PCPer Mailbag #51 - Josh Measures It In Nanometers

Subject: Editorial | July 6, 2018 - 09:00 AM |
Tagged: video, pcper mailbag, Josh Walrath

It's time for the PCPer Mailbag, our weekly show where Ryan and the team answer your questions about the tech industry, the latest and greatest GPUs, the process of running a tech review website, and more!

On today's show, Josh is back in the hot seat:

00:59 - PCPer studio audio interfaces? Thunderbolt 3 on chipset?
03:39 - PCPer microphones?
04:54 - PCPer audio podcast vs. YouTube video sound quality?
06:03 - 144Hz HDR at 1440p?
07:33 - Running ASUS 144Hz 4K HDR monitor at 1080p?
09:25 - PCIe 4.0 availability?
11:17 - HBM2 vs. GDDR6 for next-gen GPUs?
13:07 - Ryzen APU stuttering?
14:03 - "So, when's Tom Petersen coming back?" *wink wink*
14:43 - Intel skipping 10nm for 7nm?

Want to have your question answered on a future Mailbag? Leave a comment on this post or in the YouTube comments for the latest video. Check out new Mailbag videos each Friday!

Be sure to subscribe to our YouTube Channel to make sure you never miss our weekly reviews and podcasts, and please consider supporting PC Perspective via Patreon to help us keep videos like our weekly mailbag coming!

Source: YouTube

July 6, 2018 | 10:42 AM - Posted by LappyNeedsPCIe4TheMost (not verified)

IBM/OpenPower Power 9 processors support PCIe 4.0 and Intel is not the first there. And Laptops need PCIe 4.0 before Desktops and the Laptop OEMs will see their market continue to stagnate if they do not start adopt PCIe 4.0 especially with SSDs that need 4 PCIe lanes becoming more popular! Ditto for the USB 3.1 generation 2 10Gb/s requirements and USB 3.2 is ready that makes use of 2, USB 3.1 gen 2 channels(Link Bonded/Link Aggrigated to provide a total of 20Gb/s of bandwidth. So USB 3.2 and 20Gb/s for laptops is not going to be possible with the limited number of PCIe lanes on laptops unless the MB chipset makers/laptop OEMs start to adopt PCIe 4.0.

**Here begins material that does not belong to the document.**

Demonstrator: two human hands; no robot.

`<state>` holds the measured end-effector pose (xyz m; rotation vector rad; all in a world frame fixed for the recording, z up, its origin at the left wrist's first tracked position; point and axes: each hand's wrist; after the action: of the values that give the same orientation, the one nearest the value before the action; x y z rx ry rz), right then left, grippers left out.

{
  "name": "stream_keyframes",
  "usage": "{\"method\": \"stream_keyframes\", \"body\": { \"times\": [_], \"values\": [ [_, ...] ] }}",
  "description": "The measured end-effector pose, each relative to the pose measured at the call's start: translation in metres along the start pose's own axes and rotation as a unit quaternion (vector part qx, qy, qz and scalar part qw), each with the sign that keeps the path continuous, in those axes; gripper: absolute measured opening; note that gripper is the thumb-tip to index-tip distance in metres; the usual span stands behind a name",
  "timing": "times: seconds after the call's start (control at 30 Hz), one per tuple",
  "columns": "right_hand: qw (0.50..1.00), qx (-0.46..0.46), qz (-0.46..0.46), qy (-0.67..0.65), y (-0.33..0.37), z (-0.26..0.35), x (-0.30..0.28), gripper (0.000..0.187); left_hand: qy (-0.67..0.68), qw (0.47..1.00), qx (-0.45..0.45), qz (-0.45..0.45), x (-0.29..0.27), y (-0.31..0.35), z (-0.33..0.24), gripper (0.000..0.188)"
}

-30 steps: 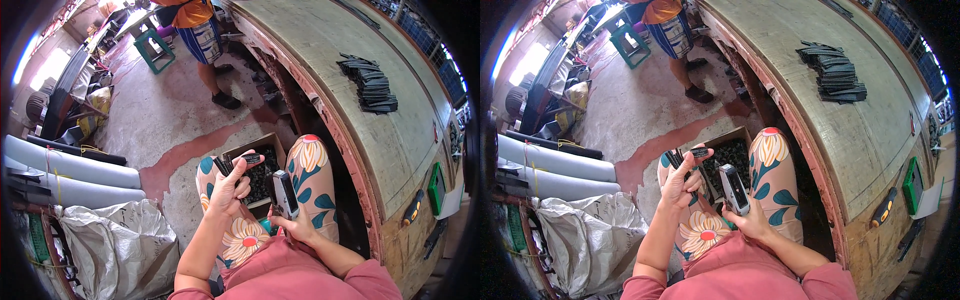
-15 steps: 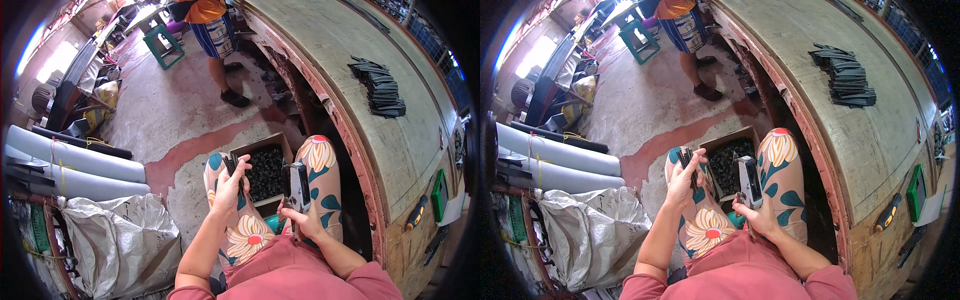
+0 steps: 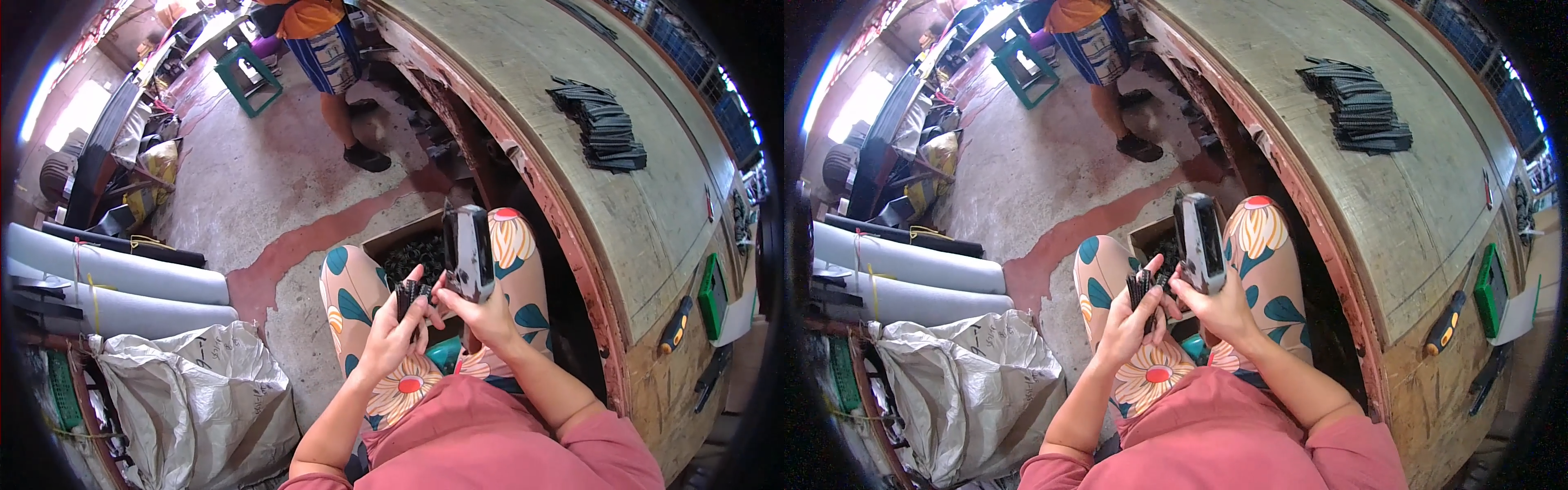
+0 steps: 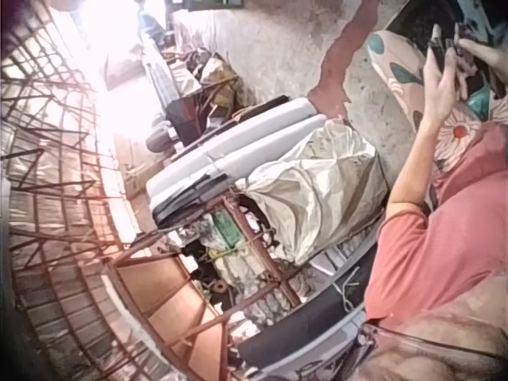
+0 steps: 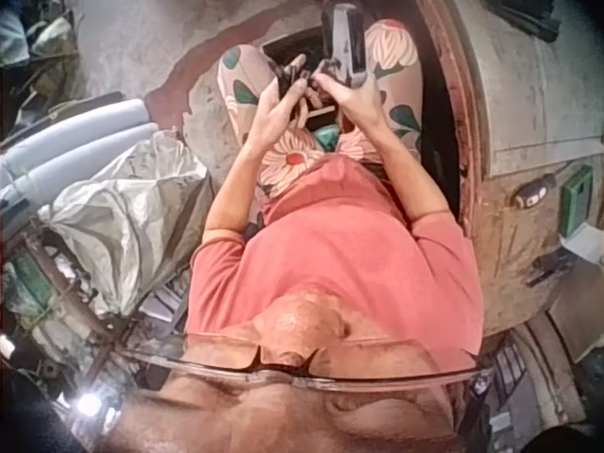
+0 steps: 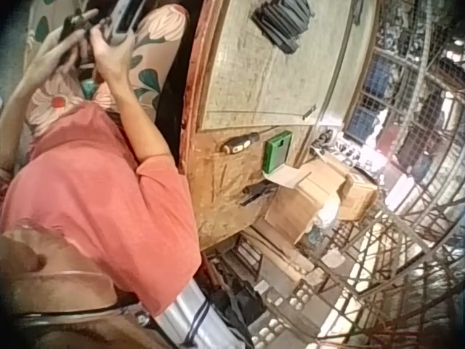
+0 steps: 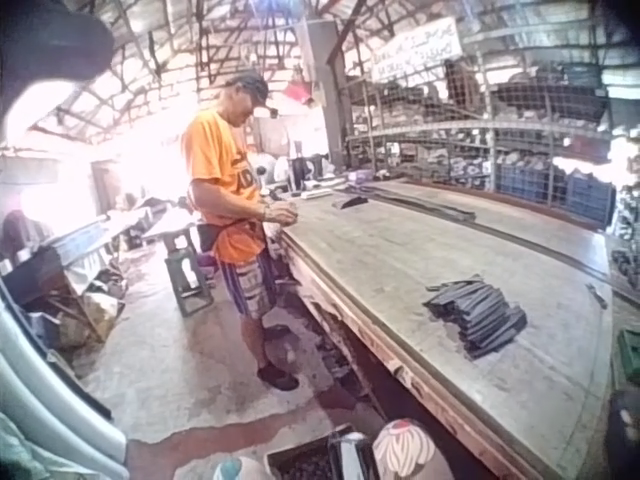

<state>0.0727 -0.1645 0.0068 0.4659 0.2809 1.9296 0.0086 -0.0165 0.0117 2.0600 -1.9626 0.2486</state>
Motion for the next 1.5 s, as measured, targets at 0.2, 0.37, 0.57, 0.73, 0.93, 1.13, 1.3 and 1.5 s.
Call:
{"method": "stream_keyframes", "body": {
  "times": [0.2, 0.37, 0.57, 0.73, 0.93, 1.13, 1.3, 1.5],
  "values": [
    [0.999, -0.017, -0.001, 0.027, -0.004, -0.003, 0.000, 0.012, -0.080, 0.997, 0.003, 0.016, 0.010, 0.002, -0.009, 0.050],
    [0.997, -0.043, -0.063, -0.001, -0.009, 0.004, -0.001, 0.014, 0.004, 0.993, 0.008, -0.121, -0.004, 0.004, 0.005, 0.028],
    [0.999, -0.018, -0.045, -0.008, -0.012, 0.025, -0.014, 0.017, -0.132, 0.986, -0.020, -0.097, -0.014, 0.017, -0.002, 0.022],
    [0.999, -0.007, -0.028, -0.017, -0.010, 0.030, -0.013, 0.017, -0.257, 0.965, 0.011, -0.049, -0.012, 0.024, -0.006, 0.018],
    [1.000, -0.005, -0.017, -0.015, -0.014, 0.024, -0.010, 0.017, -0.273, 0.962, 0.007, -0.004, -0.009, 0.023, -0.008, 0.017],
    [1.000, 0.001, -0.007, 0.010, -0.020, 0.013, -0.011, 0.015, -0.404, 0.862, 0.289, 0.097, 0.002, 0.012, -0.028, 0.023],
    [0.998, 0.035, 0.019, 0.040, -0.016, -0.002, -0.012, 0.013, -0.349, 0.891, 0.279, 0.083, 0.004, 0.003, -0.032, 0.018],
    [0.984, -0.152, 0.030, 0.090, -0.005, -0.008, -0.011, 0.024, -0.025, 0.988, -0.050, -0.141, -0.010, -0.009, -0.043, 0.014]
  ]
}}
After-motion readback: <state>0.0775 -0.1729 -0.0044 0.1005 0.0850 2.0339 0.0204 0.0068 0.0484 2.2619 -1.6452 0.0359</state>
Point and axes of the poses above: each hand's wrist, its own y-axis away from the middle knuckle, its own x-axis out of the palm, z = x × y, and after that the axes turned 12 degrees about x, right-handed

One would think that Apple would be all over Intel trying to get PCIe 4.0 for It's Macbooks' TB3 and SSD bandwidth requirements and Laptop MB's can be simpler and easier to make and smaller with Faater PCIe standards that offer more bandwidth per PCIe lane.

AMD is rumored to be adding PCIe 4.0 support to its Epyc/Rome Zen 2 based SOCs so maybe that's going to be possible in 2019 once AMD moves over to Zen 2 for all of its CPU/APU offerings. All those SERDES lanes on the Zen/Zeppelin Die are already faster than PCIe anyways its just a matter of hanging a PCIe 4.0 controller/PHY off of the SERDES and getting the MB makers UP to standard for PCIe 4.0 later.

July 6, 2018 | 11:40 AM - Posted by tts (not verified)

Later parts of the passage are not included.